** Opening Raw data block **

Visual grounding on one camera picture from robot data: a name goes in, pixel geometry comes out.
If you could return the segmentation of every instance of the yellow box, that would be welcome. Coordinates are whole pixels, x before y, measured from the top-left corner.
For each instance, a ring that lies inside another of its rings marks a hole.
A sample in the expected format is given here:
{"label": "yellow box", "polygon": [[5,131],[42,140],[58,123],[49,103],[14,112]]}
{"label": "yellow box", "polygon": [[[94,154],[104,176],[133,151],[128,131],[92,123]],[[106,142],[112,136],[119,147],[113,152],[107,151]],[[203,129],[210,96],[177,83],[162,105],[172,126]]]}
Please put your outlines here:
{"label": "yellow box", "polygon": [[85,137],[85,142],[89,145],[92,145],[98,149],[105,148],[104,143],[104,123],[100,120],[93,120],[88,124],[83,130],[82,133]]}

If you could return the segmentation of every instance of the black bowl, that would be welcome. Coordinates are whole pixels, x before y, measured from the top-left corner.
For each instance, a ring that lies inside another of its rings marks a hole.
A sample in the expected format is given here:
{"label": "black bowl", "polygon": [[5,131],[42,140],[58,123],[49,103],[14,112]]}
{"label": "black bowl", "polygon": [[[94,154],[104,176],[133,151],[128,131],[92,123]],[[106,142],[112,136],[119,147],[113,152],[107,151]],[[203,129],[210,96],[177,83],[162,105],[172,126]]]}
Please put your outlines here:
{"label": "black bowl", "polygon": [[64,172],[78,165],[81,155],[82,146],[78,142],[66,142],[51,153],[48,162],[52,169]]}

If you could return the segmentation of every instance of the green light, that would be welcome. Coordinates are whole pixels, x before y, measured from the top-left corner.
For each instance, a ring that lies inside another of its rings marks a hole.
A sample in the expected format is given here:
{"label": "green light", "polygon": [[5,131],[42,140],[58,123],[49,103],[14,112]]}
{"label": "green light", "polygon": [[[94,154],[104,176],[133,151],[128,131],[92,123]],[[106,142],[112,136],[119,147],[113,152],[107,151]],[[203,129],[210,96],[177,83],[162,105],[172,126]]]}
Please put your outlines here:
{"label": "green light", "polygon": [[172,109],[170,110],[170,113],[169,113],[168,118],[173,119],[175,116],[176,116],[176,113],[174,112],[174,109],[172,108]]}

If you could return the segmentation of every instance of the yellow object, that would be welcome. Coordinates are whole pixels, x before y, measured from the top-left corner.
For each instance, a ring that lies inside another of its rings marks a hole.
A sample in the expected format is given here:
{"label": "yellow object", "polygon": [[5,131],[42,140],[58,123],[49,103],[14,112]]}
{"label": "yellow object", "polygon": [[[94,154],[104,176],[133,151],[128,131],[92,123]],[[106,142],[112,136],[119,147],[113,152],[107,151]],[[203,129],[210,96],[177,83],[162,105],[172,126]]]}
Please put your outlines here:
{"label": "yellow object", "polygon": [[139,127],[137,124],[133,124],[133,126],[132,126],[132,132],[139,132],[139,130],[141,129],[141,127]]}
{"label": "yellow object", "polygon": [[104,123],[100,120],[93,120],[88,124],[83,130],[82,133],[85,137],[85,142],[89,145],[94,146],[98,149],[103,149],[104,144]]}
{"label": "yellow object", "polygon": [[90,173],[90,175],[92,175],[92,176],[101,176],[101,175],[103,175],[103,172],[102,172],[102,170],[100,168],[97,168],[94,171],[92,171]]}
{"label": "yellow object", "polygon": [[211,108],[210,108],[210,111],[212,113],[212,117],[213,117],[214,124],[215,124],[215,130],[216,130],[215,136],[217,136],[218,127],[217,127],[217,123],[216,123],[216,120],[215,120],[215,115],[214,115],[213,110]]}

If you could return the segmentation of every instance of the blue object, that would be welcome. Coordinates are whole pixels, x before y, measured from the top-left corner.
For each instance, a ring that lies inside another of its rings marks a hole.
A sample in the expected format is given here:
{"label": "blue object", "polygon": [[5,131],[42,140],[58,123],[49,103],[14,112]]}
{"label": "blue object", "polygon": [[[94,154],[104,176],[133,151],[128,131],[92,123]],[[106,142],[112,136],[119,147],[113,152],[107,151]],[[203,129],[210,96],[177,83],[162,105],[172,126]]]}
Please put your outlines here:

** Closing Raw data block **

Please transcribe all of the records, keeping every line exactly as it is.

Task solution
Visual grounding on one camera picture from robot data: a name goes in, pixel geometry comes out.
If you could return the segmentation of every instance of the yellow box, that would be welcome. Coordinates are whole pixels, x before y, measured from the top-left corner.
For each instance, a ring that lies inside another of its rings marks a hole.
A sample in the expected format is given here:
{"label": "yellow box", "polygon": [[5,131],[42,140],[58,123],[49,103],[14,112]]}
{"label": "yellow box", "polygon": [[[94,154],[104,176],[133,151],[128,131],[92,123]],[[106,142],[112,136],[119,147],[113,152],[107,151]],[[203,129],[210,96],[177,83],[162,105],[172,126]]]}
Please put your outlines here:
{"label": "yellow box", "polygon": [[85,137],[85,142],[89,145],[92,145],[98,149],[105,148],[104,143],[104,123],[100,120],[93,120],[88,124],[83,130],[82,133]]}

If you could return the segmentation of every instance of the black bowl, that would be welcome. Coordinates are whole pixels, x before y, measured from the top-left corner.
For each instance, a ring that lies inside another of its rings marks a hole.
A sample in the expected format is given here:
{"label": "black bowl", "polygon": [[5,131],[42,140],[58,123],[49,103],[14,112]]}
{"label": "black bowl", "polygon": [[[94,154],[104,176],[133,151],[128,131],[92,123]],[[106,142],[112,136],[119,147],[113,152],[107,151]],[[203,129],[210,96],[177,83],[162,105],[172,126]]]}
Please put your outlines here:
{"label": "black bowl", "polygon": [[64,172],[78,165],[81,155],[82,146],[78,142],[66,142],[51,153],[48,162],[52,169]]}

If you could return the segmentation of every instance of the green light, that would be welcome. Coordinates are whole pixels, x before y, measured from the top-left corner.
For each instance, a ring that lies inside another of its rings marks a hole.
A sample in the expected format is given here:
{"label": "green light", "polygon": [[5,131],[42,140],[58,123],[49,103],[14,112]]}
{"label": "green light", "polygon": [[[94,154],[104,176],[133,151],[128,131],[92,123]],[[106,142],[112,136],[119,147],[113,152],[107,151]],[[203,129],[210,96],[177,83],[162,105],[172,126]]]}
Please put your outlines here:
{"label": "green light", "polygon": [[172,109],[170,110],[170,113],[169,113],[168,118],[173,119],[175,116],[176,116],[176,113],[174,112],[174,109],[172,108]]}

If you could return the segmentation of every instance of the yellow object, that would be welcome. Coordinates are whole pixels, x before y, measured from the top-left corner.
For each instance, a ring that lies inside another of its rings marks a hole.
A sample in the expected format is given here:
{"label": "yellow object", "polygon": [[5,131],[42,140],[58,123],[49,103],[14,112]]}
{"label": "yellow object", "polygon": [[[94,154],[104,176],[133,151],[128,131],[92,123]],[[106,142],[112,136],[119,147],[113,152],[107,151]],[[203,129],[210,96],[177,83],[162,105],[172,126]]]}
Please put your outlines here:
{"label": "yellow object", "polygon": [[139,127],[137,124],[133,124],[133,126],[132,126],[132,132],[139,132],[139,130],[141,129],[141,127]]}
{"label": "yellow object", "polygon": [[104,123],[100,120],[93,120],[88,124],[83,130],[82,133],[85,137],[85,142],[89,145],[94,146],[98,149],[103,149],[104,144]]}
{"label": "yellow object", "polygon": [[90,173],[90,175],[92,175],[92,176],[101,176],[101,175],[103,175],[103,172],[102,172],[102,170],[100,168],[97,168],[94,171],[92,171]]}
{"label": "yellow object", "polygon": [[211,108],[210,108],[210,111],[212,113],[212,117],[213,117],[214,124],[215,124],[215,130],[216,130],[215,136],[217,136],[218,127],[217,127],[217,123],[216,123],[216,120],[215,120],[215,115],[214,115],[213,110]]}

If you could return the segmentation of every instance of the blue object, that would be welcome. Coordinates are whole pixels, x before y, measured from the top-left corner.
For each instance, a ring that lies inside another of its rings marks a hole.
A sample in the expected format is given here:
{"label": "blue object", "polygon": [[5,131],[42,140],[58,123],[49,103],[14,112]]}
{"label": "blue object", "polygon": [[[94,154],[104,176],[133,151],[128,131],[92,123]],[[106,142],[112,136],[119,147],[113,152],[107,151]],[[203,129],[210,96],[177,83],[162,105],[172,126]]]}
Please put your outlines here:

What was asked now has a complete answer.